» EXERCISE OBJECTIVE:
Write out the listing below exactly, beginning at its first line and ending with the line that contains "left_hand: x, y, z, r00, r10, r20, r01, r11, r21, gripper".

» EXERCISE DATA:
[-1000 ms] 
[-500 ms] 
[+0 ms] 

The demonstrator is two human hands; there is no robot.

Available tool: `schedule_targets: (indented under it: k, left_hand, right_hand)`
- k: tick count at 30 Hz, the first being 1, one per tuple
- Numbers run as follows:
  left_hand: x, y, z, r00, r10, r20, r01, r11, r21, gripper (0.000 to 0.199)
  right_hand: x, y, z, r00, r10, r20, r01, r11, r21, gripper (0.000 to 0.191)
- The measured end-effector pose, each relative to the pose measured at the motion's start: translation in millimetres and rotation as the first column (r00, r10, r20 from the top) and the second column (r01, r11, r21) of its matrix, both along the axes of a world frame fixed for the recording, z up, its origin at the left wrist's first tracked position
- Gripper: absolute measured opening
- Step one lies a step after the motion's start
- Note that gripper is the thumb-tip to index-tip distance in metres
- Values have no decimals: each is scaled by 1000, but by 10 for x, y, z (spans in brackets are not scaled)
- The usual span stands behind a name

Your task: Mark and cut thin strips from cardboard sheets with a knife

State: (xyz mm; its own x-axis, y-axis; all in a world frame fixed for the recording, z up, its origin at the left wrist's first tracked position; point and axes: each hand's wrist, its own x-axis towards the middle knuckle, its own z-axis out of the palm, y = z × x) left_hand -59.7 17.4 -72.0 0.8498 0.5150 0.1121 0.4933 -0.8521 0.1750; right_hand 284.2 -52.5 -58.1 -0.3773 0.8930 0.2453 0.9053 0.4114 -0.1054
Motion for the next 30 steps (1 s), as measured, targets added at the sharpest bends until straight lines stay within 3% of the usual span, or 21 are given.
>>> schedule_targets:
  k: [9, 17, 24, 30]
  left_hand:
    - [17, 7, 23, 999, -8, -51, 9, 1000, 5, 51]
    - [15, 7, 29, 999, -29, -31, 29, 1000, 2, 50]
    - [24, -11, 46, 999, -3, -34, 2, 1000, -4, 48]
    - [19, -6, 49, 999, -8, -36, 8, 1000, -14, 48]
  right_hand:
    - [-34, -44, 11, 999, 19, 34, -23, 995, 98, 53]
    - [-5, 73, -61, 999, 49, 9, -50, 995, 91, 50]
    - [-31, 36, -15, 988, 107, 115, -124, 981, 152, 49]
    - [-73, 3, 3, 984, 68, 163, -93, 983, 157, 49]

» SOLUTION TO THIS EXERCISE:
[-1000 ms] 
[-500 ms] 
[+0 ms] 

The demonstrator is two human hands; there is no robot.

Available tool: `schedule_targets: (indented under it: k, left_hand, right_hand)`
- k: tick count at 30 Hz, the first being 1, one per tuple
- Numbers run as follows:
  left_hand: x, y, z, r00, r10, r20, r01, r11, r21, gripper (0.000 to 0.199)

Output for the exercise is complete.